Would you reproduce the listing exactly, leaving nothing out?

── Material provided ──

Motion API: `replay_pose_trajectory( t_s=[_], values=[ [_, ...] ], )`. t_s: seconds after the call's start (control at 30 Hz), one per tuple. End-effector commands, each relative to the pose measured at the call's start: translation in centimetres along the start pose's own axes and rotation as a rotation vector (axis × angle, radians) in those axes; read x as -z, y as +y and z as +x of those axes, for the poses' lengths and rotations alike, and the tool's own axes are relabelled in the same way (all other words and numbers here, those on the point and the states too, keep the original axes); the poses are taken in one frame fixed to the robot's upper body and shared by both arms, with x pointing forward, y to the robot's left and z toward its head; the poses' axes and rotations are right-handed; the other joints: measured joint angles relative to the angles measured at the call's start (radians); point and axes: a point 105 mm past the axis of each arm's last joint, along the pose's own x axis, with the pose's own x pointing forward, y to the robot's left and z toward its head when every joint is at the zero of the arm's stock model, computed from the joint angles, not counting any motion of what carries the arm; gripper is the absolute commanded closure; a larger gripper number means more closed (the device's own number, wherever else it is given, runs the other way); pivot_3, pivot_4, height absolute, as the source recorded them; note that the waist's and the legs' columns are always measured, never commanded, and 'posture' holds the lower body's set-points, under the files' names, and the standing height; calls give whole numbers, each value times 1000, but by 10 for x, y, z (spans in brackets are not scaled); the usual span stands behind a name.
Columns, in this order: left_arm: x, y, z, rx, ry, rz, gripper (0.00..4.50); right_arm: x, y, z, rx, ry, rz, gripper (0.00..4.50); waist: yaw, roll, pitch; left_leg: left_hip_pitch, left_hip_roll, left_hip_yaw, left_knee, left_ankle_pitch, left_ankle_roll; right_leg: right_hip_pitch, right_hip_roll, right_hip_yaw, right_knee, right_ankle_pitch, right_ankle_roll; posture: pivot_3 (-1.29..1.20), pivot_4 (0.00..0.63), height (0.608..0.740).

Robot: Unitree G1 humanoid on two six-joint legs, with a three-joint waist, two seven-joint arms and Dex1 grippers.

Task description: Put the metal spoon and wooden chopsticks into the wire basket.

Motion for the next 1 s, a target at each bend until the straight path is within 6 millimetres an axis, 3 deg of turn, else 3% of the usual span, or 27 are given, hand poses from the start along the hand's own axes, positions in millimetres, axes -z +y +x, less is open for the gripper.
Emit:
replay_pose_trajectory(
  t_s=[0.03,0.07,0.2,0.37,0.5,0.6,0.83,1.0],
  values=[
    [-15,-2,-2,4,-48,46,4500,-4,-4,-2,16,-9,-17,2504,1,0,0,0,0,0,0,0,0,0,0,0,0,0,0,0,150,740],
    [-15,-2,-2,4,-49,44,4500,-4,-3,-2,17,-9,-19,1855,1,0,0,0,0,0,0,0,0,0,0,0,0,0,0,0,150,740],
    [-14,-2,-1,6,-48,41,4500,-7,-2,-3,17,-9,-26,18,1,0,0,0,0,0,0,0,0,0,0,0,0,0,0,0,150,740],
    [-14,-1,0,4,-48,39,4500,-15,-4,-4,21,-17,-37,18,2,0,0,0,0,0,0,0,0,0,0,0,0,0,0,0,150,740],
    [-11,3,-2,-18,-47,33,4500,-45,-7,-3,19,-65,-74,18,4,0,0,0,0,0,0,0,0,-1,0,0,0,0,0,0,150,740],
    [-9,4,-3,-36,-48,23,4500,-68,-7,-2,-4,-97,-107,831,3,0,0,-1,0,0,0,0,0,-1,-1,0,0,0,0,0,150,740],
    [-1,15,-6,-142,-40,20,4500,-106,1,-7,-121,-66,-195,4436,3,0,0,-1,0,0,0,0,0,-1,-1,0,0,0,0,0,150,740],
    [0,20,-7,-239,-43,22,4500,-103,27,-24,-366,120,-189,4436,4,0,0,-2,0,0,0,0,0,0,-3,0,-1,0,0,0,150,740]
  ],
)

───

### Response to the task
Motion API: `replay_pose_trajectory( t_s=[_], values=[ [_, ...] ], )`. t_s: seconds after the call's start (control at 30 Hz), one per tuple. End-effector commands, each relative to the pose measured at the call's start: translation in centimetres along the start pose's own axes and rotation as a rotation vector (axis × angle, radians) in those axes; read x as -z, y as +y and z as +x of those axes, for the poses' lengths and rotations alike, and the tool's own axes are relabelled in the same way (all other words and numbers here, those on the point and the states too, keep the original axes); the poses are taken in one frame fixed to the robot's upper body and shared by both arms, with x pointing forward, y to the robot's left and z toward its head; the poses' axes and rotations are right-handed; the other joints: measured joint angles relative to the angles measured at the call's start (radians); point and axes: a point 105 mm past the axis of each arm's last joint, along the pose's own x axis, with the pose's own x pointing forward, y to the robot's left and z toward its head when every joint is at the zero of the arm's stock model, computed from the joint angles, not counting any motion of what carries the arm; gripper is the absolute commanded closure; a larger gripper number means more closed (the device's own number, wherever else it is given, runs the other way); pivot_3, pivot_4, height absolute, as the source recorded them; note that the waist's and the legs' columns are always measured, never commanded, and 'posture' holds the lower body's set-points, under the files' names, and the standing height; calls give whole numbers, each value times 1000, but by 10 for x, y, z (spans in brackets are not scaled); the usual span stands behind a name.
Columns, in this order: left_arm: x, y, z, rx, ry, rz, gripper (0.00..4.50); right_arm: x, y, z, rx, ry, rz, gripper (0.00..4.50); waist: yaw, roll, pitch; left_leg: left_hip_pitch, left_hip_roll, left_hip_yaw, left_knee, left_ankle_pitch, left_ankle_roll; right_leg: right_hip_pitch, right_hip_roll, right_hip_yaw, right_knee, right_ankle_pitch, right_ankle_roll; posture: pivot_3 (-1.29..1.20), pivot_4 (0.00..0.63), height (0.608..0.740).

Robot: Unitree G1 humanoid on two six-joint legs, with a three-joint waist, two seven-joint arms and Dex1 grippers.

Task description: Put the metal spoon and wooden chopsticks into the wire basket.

Motion for the next 1 s, a target at each bend until the straight path is within 6 millimetres an axis, 3 deg of turn, else 3% of the usual span, or 27 are given, hand poses from the start along the hand's own axes, positions in millimetres, axes -z +y +x, less is open for the gripper.
Emit:
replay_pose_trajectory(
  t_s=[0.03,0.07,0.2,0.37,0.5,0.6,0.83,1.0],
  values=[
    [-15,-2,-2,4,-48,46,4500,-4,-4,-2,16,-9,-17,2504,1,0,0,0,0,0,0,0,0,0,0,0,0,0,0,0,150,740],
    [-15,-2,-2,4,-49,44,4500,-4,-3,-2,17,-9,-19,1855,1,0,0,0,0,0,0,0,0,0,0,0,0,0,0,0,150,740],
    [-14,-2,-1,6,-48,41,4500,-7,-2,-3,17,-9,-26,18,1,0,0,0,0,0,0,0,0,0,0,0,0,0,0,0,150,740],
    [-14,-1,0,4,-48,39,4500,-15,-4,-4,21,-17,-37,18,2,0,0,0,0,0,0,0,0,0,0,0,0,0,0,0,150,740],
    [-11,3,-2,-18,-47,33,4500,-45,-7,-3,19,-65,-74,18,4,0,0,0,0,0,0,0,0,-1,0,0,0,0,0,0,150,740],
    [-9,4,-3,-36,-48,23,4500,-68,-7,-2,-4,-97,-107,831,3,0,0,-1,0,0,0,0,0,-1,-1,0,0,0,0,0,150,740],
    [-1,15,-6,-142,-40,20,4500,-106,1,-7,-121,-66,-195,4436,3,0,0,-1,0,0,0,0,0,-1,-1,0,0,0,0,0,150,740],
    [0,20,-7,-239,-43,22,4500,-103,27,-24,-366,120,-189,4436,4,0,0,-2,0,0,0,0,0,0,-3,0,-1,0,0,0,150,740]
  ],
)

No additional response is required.